Open coderwhisky opened this issue 7 years ago • 2 comments

hi yyuu, I encountered a wired problem, I googled a lot relevant pages, but still got no solution. can you give me some advice, appreciate a lot for your effort。 I write a shell script, these command surely worked out differently when I execute by a shell script and execute separately.

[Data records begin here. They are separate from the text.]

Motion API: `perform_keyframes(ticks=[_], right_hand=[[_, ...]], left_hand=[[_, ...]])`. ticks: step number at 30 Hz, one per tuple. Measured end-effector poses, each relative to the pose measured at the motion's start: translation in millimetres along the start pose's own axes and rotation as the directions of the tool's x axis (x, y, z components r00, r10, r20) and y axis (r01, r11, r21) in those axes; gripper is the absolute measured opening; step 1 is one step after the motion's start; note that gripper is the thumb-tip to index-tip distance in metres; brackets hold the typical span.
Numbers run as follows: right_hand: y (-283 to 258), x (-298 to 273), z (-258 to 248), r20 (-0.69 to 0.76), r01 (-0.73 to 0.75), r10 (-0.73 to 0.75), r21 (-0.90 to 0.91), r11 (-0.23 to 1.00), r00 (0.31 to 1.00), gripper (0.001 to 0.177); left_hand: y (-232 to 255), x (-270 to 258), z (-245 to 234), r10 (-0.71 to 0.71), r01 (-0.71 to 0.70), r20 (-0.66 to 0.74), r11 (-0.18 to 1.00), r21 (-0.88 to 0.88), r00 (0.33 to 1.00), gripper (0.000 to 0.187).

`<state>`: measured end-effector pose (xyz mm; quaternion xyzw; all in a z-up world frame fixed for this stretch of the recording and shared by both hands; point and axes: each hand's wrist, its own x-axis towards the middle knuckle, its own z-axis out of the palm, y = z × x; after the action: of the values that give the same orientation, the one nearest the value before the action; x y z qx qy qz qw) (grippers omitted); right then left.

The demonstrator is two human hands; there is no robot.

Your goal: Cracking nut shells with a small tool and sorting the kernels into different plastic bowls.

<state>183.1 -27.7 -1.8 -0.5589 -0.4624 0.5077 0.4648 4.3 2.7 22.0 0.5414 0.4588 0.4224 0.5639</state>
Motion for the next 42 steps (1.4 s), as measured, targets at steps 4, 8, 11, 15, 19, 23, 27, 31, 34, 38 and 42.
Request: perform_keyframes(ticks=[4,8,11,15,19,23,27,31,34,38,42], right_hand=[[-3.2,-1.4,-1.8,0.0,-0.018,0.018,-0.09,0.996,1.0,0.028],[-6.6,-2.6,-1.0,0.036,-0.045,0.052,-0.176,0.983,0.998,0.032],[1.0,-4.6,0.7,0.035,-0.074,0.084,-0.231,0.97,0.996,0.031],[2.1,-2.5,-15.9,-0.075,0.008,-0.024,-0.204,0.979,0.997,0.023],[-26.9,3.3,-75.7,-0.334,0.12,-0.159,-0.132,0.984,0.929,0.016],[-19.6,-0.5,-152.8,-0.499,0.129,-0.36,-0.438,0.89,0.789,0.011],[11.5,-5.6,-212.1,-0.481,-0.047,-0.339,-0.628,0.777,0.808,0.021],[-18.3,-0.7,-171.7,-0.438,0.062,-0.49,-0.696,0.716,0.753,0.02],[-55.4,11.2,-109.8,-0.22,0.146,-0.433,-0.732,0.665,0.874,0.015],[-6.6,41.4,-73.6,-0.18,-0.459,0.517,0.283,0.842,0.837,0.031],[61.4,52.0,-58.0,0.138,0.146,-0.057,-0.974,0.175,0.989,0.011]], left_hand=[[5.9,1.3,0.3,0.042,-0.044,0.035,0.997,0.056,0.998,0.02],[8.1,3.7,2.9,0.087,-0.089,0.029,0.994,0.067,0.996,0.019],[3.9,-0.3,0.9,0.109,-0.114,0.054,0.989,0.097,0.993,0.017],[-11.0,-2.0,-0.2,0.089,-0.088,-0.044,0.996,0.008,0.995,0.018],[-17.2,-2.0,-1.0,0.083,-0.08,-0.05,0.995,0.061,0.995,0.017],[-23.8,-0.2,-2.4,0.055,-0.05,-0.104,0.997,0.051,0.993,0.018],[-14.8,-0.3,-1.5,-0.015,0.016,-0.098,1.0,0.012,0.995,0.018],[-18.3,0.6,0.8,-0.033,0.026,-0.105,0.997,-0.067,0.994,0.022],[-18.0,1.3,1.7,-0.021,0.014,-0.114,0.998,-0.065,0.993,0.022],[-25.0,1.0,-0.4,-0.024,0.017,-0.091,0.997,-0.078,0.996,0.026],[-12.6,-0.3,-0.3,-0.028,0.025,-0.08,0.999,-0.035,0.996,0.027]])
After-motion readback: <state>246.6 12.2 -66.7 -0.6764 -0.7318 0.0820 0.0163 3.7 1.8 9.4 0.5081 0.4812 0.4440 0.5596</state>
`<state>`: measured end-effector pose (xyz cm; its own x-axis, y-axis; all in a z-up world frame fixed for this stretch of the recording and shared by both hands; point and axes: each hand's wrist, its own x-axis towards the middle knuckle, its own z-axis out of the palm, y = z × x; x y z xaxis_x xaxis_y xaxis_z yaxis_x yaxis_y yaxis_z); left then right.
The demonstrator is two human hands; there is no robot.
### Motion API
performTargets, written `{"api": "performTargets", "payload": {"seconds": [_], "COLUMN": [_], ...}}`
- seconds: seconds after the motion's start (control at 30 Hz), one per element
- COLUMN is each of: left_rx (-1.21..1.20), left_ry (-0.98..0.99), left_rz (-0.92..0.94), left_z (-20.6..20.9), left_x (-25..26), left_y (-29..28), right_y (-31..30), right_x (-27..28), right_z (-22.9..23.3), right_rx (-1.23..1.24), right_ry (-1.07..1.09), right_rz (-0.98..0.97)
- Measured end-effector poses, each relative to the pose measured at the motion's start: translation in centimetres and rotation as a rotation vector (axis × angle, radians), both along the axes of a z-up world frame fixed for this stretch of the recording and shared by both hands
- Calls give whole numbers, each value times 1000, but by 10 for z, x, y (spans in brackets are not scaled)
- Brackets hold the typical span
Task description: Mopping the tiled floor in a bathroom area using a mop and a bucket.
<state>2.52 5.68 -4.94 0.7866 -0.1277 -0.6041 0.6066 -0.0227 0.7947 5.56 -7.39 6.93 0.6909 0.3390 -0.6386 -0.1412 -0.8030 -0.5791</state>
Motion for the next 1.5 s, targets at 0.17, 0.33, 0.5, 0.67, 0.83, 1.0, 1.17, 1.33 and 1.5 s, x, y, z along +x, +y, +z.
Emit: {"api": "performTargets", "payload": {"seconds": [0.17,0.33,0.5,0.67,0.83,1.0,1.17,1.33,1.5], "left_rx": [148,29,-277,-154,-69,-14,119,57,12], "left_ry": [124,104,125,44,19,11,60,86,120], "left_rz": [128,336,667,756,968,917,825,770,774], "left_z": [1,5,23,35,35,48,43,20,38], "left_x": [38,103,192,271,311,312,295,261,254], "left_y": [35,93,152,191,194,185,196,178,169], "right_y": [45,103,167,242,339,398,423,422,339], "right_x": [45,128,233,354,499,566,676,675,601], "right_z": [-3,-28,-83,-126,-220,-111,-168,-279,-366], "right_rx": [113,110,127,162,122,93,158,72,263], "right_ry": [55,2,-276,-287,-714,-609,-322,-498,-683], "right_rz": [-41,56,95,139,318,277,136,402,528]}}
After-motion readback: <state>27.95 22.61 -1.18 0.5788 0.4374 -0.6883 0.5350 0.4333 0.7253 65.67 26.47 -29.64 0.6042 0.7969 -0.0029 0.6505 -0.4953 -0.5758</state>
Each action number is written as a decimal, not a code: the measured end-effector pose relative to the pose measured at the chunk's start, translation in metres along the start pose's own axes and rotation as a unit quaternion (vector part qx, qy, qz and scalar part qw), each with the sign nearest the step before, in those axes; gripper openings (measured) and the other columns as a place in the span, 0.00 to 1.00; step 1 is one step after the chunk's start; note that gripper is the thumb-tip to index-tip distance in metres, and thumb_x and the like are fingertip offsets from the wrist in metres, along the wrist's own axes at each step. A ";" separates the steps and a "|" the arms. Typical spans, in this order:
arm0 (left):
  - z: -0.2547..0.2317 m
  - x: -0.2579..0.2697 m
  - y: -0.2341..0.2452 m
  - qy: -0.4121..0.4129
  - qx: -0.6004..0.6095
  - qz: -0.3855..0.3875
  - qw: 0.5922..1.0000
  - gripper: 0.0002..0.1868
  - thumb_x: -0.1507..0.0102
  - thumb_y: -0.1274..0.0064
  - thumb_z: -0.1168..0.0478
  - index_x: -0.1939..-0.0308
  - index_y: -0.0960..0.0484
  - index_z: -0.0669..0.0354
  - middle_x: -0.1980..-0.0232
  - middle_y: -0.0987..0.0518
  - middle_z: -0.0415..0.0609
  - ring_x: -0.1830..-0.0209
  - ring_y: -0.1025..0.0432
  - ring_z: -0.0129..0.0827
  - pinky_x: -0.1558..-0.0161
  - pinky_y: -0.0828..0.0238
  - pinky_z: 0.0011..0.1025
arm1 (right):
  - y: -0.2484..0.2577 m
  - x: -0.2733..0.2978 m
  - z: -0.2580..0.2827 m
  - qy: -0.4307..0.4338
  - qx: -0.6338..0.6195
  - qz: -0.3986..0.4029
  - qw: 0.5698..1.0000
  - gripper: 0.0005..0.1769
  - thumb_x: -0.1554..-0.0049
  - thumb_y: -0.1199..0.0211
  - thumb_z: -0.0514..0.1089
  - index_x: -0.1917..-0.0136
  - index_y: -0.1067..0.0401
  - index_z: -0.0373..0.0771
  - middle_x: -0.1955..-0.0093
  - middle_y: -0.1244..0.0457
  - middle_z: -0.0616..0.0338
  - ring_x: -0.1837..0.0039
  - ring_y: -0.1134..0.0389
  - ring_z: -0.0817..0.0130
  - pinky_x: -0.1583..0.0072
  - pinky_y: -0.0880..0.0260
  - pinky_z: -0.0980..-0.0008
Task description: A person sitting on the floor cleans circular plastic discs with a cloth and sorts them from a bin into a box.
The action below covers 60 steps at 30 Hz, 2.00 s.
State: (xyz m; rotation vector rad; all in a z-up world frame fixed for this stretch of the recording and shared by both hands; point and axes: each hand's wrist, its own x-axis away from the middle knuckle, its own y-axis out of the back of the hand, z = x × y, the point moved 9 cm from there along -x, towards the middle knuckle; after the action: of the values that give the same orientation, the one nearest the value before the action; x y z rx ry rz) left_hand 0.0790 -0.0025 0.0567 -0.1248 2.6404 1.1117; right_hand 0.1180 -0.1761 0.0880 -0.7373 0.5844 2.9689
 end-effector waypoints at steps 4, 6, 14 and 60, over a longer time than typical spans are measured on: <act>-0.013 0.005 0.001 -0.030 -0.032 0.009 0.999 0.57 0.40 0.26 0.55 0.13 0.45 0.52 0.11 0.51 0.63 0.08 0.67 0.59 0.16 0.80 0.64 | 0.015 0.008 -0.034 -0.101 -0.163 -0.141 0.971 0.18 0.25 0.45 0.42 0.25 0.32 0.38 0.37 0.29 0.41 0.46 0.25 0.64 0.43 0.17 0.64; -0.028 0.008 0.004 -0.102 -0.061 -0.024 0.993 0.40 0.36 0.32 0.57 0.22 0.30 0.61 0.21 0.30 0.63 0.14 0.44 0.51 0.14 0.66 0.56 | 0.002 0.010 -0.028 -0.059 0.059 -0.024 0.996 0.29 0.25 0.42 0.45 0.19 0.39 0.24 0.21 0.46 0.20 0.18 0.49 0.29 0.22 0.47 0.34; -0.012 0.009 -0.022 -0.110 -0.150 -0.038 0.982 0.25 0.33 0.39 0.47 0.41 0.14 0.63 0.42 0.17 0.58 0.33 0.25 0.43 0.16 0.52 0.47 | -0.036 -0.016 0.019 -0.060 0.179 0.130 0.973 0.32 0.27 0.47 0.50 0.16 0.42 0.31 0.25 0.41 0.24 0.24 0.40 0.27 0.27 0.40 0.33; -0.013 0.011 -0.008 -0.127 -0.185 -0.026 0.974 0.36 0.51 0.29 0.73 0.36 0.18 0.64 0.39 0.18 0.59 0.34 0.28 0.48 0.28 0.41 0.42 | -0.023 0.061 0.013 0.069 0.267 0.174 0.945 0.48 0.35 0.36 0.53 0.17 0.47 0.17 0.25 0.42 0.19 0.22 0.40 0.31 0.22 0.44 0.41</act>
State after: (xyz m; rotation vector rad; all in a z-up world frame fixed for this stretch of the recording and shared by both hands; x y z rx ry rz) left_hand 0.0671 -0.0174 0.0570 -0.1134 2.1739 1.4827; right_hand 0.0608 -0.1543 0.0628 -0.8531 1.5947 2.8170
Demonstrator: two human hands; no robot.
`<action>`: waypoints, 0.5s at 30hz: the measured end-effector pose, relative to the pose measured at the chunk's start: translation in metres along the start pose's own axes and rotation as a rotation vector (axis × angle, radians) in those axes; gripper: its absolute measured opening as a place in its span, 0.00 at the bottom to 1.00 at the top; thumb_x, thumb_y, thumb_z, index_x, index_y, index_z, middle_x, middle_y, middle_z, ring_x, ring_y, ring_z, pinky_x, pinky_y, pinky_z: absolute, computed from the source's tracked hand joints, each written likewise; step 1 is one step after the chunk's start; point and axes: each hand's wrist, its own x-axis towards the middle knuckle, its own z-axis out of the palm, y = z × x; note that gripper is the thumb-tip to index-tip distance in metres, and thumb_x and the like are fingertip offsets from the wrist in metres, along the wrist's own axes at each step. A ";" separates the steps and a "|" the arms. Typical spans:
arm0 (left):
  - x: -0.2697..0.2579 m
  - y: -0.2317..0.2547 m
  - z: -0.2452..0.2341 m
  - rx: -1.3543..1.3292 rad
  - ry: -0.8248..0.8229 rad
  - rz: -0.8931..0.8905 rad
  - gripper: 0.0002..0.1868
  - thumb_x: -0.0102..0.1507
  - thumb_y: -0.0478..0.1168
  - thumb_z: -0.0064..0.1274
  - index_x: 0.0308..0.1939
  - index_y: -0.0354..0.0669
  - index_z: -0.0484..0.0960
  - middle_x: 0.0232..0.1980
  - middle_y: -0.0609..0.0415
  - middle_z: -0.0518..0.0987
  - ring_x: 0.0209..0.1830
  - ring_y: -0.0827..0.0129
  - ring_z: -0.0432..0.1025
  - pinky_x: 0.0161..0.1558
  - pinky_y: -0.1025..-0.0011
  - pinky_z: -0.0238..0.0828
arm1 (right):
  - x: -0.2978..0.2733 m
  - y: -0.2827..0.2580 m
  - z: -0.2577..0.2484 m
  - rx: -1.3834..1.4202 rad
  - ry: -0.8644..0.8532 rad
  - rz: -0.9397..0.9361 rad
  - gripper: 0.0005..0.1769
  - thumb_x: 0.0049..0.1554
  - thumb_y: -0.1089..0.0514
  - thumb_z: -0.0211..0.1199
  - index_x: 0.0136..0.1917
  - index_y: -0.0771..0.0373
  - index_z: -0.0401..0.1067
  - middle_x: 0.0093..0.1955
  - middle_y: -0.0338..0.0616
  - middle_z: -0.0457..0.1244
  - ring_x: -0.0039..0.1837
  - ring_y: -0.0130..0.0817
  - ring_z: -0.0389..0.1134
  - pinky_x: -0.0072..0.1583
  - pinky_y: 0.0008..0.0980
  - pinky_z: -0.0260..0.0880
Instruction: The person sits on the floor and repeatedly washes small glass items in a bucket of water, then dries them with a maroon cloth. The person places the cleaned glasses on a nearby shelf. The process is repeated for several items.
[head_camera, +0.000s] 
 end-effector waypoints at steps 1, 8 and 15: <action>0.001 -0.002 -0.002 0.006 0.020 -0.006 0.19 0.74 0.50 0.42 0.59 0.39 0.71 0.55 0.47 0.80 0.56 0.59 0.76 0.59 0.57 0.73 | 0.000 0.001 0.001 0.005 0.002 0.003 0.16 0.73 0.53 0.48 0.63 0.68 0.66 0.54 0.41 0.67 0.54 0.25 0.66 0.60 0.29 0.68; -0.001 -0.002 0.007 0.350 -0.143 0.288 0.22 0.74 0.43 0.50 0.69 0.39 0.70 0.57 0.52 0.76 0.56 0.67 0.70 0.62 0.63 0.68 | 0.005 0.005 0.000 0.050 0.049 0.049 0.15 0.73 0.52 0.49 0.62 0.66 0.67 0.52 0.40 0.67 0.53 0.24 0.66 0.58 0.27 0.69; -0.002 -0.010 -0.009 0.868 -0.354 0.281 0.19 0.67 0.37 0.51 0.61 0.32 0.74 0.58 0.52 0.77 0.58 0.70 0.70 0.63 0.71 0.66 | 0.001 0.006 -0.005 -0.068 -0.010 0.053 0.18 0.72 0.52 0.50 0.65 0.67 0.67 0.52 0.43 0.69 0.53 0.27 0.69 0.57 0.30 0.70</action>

here is my pyenv versions [cj@model01 pyenv]$ pyenv versions system 2.7.10 2.7.10/envs/cp.1 * anaconda-4.0.0 (set by /data1/cj/workspace/pyenv/version) anaconda-4.0.0/envs/env.cj cp.1 env.cj

and here is my shell script to create a virtualenv: [cj@model01 pyenv]$ cat install_pyenv.sh #!/bin/bash # 设置虚拟环境 source ~/.bash_profile export PYENV_VIRTUALENV_DISABLE_PROMPT=1 PYTHON_VERSION="anaconda-4.0.0" ENV_VERSION="env.cj" pyenv install -v $PYTHON_VERSION -s pyenv virtualenv $PYTHON_VERSION $ENV_VERSION pyenv activate $ENV_VERSION

then I run the script, it says as follow: [cj@model01 pyenv]$ /bin/bash install_pyenv.sh pyenv-virtualenv: `/data1/cj/workspace/pyenv/versions/env.cj' already exists.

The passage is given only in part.